Then first loglog plots I've seen were just now posted by Paul; they make a *very* strong case for loglog, not at all to my surprise. It would be interesting now to see linears.
> Corners in the cutoff line are bad because there are too many ways for > a temperament to be close to the outside of a corner.
There's only one way to do it, which is to do it. I don't see why this is any kind of argument. Something on the very edge of your criterion is by definition marginal, whereever your margin lies. You can try to avoid this by moats, but that's only going to take you so far, and if you are not careful (and I've seen no signs of care) into regions where the justification is dubious. If you want a list, why not just pick your favorites and put them on it?
> > A moat is a wide and straight (or smoothly curved) band of white space > on the complexity-error chart, surrounding your included temperaments. > It is good to have a moat so that you can answer questions like "since > you included this and this, then why didn't you included this", by at > least offering that "it's a long way from any of the included > temperaments, on an error complexity plot".
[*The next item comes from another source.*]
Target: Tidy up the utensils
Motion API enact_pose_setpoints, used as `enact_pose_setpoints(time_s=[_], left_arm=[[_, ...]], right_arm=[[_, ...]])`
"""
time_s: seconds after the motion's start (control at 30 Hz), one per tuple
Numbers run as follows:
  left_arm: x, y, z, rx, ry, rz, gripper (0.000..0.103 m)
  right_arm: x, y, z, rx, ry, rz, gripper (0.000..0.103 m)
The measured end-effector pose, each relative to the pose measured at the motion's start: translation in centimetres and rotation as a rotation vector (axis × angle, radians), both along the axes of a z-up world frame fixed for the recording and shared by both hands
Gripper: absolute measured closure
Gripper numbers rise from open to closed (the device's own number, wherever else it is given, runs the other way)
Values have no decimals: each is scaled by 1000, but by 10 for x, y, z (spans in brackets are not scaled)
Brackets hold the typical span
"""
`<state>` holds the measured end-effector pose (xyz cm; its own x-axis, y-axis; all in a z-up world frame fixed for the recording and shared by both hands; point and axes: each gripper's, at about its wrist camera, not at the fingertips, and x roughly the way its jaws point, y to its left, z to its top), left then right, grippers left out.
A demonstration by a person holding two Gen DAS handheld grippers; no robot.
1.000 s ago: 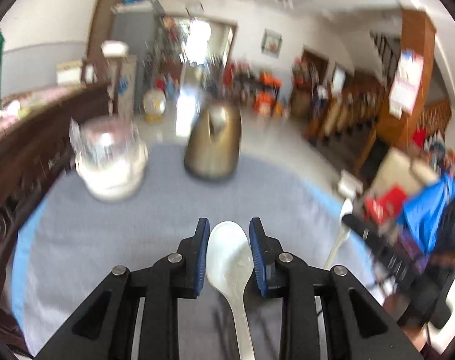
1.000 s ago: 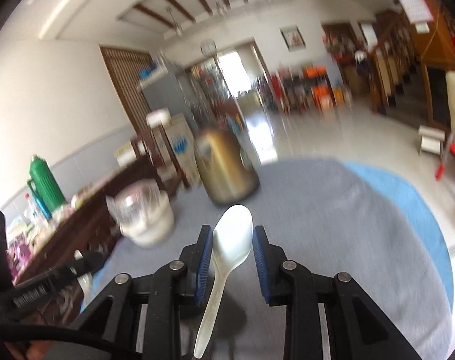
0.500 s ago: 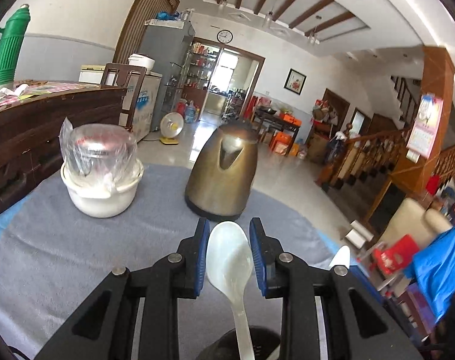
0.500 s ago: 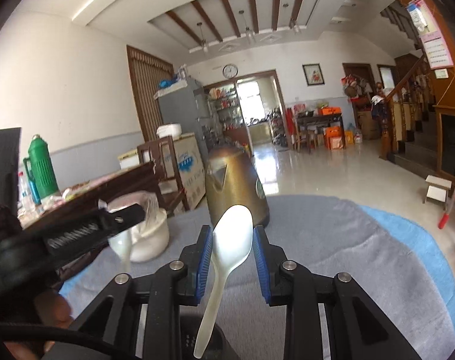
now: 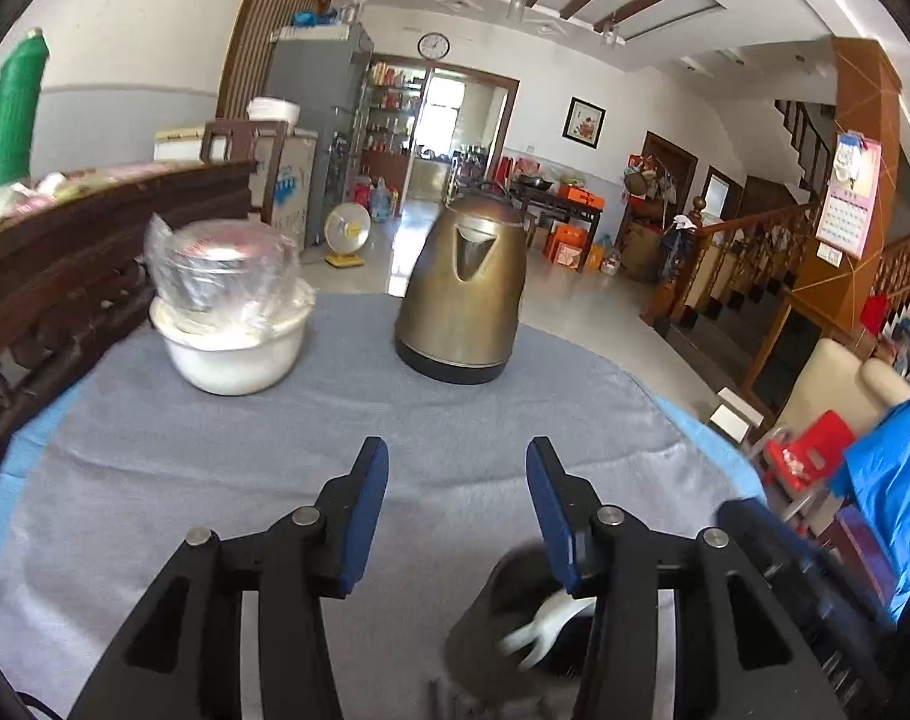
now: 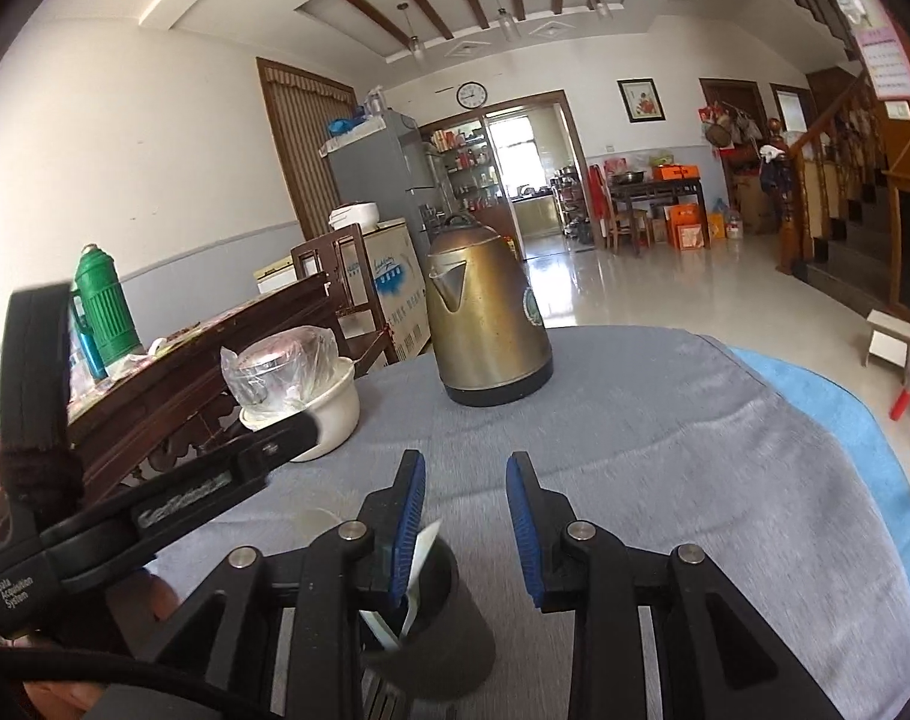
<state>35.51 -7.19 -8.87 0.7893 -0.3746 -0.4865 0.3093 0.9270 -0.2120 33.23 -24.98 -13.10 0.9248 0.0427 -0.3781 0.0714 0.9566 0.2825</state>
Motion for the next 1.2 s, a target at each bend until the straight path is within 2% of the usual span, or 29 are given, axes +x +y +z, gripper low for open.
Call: enact_pose_setpoints(time_s=[0.13,0.2,0.33,0.5,0.63,0.77,1.0,1.1,1.2], left_arm=[[-37,29,-1,34,-20,37,43],[-49,38,-8,72,1,49,42],[-81,53,-39,175,103,43,42],[-108,56,-74,225,224,-3,42],[-102,52,-89,190,326,-50,42],[-84,45,-90,146,363,-77,42],[-46,28,-100,186,426,-132,51],[-46,22,-104,201,447,-159,52],[-50,17,-112,210,467,-180,58]], right_arm=[[-34,-4,3,20,-6,-18,72],[-46,-4,0,30,10,-14,72],[-66,-3,-16,56,79,7,72],[-72,4,-47,89,215,87,73],[-63,15,-69,80,344,125,74],[-52,16,-84,125,408,145,77],[-31,21,-93,123,445,150,84],[-24,25,-98,110,496,158,88],[-25,27,-104,112,527,167,88]])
If the moat is gerrymandered, you get that question anyway, don't you?
> The way to find a useful moat is to start with the temperaments you > know everyone will want included, and those that almost no one will > care about, and check out the space between the two.
Right. Then you put them on a loglog plot, and try to draw a straight line between them, and find to your amazement that it works. Now you only have the corners to worry about, and what you are doing is easier to justify. Is this so bad? Why the opposition to even trying? When the response is "this isn't helping" my impression is that I am not being listened to at all, hence I started shouting. Now I think I may have gotten through a little, so let's talk.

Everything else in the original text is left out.